Exercise objective
When a line in the records contains the string "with", copy that line.

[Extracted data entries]

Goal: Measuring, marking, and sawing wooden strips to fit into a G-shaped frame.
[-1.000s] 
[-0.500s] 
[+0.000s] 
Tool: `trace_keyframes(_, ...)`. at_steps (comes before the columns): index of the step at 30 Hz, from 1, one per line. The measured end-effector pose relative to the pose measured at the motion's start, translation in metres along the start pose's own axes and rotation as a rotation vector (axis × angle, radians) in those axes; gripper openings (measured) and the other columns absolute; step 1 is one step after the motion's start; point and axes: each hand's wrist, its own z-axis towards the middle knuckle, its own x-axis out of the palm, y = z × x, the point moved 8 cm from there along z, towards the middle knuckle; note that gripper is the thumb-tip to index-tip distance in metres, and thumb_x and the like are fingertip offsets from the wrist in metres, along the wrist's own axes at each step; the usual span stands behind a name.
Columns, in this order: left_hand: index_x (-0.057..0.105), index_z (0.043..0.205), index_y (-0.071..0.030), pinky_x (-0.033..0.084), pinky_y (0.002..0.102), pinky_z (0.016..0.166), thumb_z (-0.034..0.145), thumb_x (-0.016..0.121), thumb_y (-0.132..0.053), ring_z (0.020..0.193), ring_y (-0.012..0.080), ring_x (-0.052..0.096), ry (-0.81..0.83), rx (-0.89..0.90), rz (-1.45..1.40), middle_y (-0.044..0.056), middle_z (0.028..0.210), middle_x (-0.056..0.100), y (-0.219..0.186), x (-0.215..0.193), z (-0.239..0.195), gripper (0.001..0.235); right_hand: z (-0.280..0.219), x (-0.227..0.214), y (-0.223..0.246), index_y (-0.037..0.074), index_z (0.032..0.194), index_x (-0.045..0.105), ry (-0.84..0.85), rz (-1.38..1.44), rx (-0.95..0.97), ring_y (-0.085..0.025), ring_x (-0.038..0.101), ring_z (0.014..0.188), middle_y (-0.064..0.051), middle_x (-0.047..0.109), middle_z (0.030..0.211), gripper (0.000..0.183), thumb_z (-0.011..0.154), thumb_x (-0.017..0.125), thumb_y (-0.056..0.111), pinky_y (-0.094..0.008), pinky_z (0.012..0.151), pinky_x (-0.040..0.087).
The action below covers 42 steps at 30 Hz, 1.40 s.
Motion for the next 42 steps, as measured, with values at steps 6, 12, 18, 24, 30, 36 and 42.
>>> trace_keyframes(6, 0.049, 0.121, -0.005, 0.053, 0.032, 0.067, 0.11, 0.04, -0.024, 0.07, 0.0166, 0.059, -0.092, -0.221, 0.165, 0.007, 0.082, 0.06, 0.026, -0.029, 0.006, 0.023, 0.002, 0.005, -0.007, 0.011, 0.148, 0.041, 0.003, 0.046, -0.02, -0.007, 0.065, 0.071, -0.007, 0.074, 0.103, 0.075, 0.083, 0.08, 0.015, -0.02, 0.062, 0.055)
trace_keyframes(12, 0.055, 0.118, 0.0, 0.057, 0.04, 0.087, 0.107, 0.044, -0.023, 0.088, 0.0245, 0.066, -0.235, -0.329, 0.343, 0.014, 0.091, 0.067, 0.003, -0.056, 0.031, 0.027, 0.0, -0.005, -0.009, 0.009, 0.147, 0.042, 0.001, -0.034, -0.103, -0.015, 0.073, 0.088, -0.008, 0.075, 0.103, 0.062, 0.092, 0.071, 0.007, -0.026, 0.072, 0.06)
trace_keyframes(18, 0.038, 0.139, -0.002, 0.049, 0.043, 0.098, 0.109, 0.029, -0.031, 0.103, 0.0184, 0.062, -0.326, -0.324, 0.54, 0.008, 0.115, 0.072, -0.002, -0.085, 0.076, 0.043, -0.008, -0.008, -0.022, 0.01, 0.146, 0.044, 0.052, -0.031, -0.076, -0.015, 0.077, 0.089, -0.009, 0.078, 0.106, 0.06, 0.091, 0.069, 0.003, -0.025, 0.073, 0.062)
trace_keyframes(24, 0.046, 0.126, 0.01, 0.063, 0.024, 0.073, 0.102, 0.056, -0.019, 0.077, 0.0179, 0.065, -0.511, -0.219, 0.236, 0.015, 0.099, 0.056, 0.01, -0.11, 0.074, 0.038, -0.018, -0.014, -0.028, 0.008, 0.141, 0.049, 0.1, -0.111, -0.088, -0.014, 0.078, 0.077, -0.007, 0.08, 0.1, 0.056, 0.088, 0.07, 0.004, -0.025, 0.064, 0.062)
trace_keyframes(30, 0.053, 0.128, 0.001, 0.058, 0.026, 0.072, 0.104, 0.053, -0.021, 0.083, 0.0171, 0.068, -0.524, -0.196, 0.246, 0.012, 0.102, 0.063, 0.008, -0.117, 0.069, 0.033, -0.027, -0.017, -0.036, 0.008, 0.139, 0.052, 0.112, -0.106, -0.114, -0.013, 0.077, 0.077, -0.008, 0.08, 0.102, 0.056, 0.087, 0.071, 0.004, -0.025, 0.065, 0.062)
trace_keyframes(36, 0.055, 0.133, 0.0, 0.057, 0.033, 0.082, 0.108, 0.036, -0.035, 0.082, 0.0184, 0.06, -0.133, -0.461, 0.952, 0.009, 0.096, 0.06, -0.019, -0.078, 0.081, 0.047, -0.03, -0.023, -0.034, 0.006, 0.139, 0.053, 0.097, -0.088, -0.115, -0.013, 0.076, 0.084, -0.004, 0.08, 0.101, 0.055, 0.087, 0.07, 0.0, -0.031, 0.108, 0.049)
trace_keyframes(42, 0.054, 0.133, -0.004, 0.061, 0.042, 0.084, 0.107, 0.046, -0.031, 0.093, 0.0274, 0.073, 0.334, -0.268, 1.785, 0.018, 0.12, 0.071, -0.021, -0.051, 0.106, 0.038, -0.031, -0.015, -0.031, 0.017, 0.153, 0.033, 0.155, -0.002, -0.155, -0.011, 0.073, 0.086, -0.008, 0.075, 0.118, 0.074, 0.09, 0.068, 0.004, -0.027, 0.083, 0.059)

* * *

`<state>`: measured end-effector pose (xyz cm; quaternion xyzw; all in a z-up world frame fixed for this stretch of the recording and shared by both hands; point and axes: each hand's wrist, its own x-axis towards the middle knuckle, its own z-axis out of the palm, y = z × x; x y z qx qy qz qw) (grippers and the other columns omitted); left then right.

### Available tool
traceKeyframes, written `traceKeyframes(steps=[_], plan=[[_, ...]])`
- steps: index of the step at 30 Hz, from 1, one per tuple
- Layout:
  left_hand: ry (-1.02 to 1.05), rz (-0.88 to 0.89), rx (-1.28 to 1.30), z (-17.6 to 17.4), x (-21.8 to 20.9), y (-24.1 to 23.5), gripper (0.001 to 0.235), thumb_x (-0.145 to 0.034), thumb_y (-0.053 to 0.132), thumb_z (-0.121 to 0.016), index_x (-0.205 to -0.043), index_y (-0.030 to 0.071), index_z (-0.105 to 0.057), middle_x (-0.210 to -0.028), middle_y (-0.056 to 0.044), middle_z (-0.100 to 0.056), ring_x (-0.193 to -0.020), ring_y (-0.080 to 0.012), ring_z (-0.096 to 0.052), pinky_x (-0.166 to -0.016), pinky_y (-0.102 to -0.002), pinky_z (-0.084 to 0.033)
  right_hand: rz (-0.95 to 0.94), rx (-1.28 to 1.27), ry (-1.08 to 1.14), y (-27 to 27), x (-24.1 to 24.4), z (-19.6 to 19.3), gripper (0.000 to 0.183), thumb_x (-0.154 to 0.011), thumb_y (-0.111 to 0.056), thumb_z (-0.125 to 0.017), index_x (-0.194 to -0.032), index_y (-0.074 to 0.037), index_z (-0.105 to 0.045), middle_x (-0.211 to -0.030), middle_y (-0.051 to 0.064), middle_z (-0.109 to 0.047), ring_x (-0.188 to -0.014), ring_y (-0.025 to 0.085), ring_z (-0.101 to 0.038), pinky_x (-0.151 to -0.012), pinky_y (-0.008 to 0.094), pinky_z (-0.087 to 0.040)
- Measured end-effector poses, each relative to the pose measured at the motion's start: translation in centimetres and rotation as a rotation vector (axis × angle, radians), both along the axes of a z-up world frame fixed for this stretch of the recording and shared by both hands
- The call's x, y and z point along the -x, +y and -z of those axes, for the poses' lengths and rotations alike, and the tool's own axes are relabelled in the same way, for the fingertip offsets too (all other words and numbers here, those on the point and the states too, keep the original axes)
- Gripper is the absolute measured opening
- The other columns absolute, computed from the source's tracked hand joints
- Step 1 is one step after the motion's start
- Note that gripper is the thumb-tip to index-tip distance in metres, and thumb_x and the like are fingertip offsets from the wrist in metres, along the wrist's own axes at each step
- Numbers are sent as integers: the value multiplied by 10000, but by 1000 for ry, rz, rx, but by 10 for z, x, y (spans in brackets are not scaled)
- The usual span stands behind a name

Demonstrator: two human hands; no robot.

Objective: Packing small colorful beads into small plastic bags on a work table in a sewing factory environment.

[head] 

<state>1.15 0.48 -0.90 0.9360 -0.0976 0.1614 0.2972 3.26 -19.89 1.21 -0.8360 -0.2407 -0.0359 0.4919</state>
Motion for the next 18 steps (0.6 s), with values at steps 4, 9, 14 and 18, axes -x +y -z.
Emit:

Expected answer
Motion for the next 42 steps, as measured, with values at steps 6, 12, 18, 24, 30, 36 and 42.
Motion for the next 18 steps (0.6 s), with values at steps 4, 9, 14 and 18, axes -x +y -z.

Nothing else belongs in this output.